What you should do → Below are records; report the number of lines in them that include the word "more", with no other text.

Material for this task →
┏━━
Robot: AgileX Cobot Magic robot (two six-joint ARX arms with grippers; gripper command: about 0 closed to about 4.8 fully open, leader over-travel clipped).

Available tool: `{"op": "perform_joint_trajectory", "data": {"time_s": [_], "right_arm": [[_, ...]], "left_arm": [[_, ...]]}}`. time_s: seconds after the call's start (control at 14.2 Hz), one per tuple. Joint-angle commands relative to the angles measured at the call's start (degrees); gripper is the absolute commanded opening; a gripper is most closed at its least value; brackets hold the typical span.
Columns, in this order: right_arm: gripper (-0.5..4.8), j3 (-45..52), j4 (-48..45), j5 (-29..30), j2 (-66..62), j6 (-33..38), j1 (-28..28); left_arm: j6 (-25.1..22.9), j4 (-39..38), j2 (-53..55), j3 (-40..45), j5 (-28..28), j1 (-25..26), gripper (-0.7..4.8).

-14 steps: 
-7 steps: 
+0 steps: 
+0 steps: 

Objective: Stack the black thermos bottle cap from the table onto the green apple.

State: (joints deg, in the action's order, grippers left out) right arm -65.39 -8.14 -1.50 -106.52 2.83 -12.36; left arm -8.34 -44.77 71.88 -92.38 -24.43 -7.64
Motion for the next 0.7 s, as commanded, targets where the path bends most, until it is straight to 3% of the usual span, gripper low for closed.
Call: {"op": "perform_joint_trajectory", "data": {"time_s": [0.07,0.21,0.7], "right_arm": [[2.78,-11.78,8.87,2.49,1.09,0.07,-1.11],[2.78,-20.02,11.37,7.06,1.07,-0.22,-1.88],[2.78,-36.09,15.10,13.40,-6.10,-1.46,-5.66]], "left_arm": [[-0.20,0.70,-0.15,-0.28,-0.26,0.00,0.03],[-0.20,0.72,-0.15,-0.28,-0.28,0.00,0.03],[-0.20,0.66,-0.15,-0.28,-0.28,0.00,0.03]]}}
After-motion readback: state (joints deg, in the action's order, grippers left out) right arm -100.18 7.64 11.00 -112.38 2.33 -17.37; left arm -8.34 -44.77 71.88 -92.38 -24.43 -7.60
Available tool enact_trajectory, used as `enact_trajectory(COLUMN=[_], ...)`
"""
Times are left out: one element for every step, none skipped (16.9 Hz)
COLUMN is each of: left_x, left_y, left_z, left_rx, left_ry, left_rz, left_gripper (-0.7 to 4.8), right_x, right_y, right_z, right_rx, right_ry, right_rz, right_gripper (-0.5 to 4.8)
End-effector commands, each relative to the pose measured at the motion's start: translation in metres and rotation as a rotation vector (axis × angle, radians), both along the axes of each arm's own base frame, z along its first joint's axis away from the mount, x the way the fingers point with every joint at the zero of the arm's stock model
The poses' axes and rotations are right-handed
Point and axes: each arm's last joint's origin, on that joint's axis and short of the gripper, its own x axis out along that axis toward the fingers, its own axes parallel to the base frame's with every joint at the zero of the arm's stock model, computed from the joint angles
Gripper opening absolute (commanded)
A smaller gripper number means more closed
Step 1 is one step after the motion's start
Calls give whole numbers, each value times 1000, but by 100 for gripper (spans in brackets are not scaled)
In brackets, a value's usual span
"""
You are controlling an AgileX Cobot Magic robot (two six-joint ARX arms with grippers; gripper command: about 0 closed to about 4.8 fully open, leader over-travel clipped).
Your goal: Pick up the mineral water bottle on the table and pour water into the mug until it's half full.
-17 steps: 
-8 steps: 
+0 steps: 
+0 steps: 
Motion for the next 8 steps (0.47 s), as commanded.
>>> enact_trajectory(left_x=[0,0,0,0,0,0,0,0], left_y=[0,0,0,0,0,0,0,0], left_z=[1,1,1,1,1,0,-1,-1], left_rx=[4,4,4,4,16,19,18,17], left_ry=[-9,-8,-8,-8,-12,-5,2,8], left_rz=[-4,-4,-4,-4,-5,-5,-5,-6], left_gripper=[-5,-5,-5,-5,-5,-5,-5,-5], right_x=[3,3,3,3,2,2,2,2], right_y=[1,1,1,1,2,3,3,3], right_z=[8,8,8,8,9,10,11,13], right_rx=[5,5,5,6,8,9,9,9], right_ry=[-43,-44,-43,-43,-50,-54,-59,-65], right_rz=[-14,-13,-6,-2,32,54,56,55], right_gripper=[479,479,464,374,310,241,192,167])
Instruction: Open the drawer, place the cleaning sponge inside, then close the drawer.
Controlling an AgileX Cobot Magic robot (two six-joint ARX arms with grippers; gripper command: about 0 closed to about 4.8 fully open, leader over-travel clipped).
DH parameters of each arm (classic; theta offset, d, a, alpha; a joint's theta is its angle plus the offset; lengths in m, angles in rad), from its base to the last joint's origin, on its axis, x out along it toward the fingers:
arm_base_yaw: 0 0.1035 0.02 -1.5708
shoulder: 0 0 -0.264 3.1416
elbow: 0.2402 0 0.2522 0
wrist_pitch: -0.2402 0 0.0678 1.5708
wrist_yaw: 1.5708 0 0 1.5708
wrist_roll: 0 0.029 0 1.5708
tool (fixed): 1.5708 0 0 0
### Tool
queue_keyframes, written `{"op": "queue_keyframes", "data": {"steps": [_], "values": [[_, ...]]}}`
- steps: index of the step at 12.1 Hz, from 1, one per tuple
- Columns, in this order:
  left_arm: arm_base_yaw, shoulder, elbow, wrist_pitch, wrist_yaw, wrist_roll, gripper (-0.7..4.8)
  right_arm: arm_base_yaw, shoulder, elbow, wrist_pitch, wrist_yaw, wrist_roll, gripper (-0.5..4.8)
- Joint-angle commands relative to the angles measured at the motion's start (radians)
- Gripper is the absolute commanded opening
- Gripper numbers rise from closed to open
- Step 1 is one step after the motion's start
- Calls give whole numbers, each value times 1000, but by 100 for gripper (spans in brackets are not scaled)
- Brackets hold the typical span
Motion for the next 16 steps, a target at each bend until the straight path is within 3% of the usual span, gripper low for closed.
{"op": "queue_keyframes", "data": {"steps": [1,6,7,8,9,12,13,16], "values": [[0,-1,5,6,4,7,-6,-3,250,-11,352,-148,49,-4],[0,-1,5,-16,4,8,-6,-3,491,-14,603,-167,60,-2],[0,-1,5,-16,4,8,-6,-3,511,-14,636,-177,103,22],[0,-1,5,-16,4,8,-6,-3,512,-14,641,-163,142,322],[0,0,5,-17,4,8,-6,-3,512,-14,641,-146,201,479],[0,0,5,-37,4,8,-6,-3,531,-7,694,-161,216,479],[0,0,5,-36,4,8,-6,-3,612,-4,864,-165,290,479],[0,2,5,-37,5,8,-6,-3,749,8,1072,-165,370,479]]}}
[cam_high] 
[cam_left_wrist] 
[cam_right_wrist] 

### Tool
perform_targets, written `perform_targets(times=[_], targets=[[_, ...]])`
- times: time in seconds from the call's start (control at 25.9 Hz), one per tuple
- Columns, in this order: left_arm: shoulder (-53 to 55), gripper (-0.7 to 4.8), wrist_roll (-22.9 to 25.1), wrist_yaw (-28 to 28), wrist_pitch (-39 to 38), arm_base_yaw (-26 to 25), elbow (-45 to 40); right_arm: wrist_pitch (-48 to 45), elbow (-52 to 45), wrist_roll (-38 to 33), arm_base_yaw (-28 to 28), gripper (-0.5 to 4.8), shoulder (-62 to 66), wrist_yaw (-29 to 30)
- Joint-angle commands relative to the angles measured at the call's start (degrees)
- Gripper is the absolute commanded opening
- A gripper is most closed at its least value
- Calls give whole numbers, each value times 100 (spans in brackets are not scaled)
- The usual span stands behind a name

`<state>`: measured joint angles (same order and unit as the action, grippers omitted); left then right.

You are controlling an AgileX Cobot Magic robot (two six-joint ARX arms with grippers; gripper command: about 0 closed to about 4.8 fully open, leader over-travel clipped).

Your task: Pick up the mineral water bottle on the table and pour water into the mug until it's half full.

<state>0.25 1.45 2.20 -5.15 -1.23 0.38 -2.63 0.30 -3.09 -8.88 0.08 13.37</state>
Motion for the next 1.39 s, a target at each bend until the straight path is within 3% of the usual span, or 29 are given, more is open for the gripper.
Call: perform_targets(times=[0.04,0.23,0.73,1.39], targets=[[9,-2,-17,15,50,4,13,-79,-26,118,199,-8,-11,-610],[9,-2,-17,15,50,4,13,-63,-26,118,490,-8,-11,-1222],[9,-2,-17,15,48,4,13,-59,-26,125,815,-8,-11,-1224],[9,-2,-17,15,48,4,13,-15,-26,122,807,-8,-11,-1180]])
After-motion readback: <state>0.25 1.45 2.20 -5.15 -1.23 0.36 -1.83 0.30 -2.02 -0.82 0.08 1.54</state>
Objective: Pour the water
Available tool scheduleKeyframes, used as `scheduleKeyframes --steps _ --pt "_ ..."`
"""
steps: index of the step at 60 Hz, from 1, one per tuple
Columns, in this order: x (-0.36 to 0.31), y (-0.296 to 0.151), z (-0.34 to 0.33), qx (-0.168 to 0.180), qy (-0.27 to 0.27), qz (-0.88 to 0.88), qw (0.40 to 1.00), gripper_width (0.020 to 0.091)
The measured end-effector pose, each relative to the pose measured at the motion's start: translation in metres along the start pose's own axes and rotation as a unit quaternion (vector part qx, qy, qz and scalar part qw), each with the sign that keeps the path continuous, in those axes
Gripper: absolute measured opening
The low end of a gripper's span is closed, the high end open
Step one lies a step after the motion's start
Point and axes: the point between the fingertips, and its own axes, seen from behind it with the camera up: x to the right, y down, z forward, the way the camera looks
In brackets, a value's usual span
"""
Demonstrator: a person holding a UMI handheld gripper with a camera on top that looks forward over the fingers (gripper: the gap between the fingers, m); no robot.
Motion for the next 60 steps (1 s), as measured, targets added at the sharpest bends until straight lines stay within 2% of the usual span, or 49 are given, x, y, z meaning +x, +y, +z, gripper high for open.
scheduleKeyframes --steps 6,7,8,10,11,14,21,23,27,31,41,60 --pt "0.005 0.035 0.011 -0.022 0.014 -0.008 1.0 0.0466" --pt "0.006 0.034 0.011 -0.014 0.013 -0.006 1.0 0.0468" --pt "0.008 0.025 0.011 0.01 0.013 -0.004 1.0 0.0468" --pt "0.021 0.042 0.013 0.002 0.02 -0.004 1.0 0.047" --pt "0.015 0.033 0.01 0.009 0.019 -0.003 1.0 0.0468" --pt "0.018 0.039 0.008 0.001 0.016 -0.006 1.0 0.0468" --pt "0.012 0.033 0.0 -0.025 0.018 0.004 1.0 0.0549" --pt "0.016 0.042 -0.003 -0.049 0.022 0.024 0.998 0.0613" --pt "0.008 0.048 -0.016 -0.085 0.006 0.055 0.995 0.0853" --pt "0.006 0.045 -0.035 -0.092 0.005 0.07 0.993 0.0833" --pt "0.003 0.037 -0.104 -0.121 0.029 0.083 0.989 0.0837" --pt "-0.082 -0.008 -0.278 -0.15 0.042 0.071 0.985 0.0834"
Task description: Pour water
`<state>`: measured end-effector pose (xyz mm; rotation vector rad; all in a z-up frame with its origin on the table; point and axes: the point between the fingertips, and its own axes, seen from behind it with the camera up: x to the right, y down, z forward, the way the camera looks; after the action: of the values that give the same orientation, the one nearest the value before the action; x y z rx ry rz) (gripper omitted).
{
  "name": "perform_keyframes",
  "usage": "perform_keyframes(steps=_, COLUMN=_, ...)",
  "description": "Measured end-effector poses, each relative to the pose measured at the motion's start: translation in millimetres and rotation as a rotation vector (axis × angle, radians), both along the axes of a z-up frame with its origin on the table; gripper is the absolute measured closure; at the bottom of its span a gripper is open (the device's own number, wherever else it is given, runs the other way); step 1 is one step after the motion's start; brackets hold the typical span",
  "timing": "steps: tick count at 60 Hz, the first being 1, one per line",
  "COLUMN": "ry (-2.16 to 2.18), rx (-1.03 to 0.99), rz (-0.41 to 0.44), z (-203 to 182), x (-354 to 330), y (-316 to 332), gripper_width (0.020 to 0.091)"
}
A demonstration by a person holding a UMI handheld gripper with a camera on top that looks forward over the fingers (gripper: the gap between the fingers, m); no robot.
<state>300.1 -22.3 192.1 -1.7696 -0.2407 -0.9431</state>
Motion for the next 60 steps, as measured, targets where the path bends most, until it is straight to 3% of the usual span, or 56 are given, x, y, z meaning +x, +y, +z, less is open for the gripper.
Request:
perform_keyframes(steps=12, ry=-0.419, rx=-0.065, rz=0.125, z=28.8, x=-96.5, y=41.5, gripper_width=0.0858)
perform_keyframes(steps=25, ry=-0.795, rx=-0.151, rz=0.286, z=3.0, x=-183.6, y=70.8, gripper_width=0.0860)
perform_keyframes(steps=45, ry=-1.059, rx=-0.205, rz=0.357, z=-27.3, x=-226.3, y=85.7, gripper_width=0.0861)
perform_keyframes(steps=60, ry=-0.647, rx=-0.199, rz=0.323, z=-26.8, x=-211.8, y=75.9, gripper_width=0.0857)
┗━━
Answer section → 2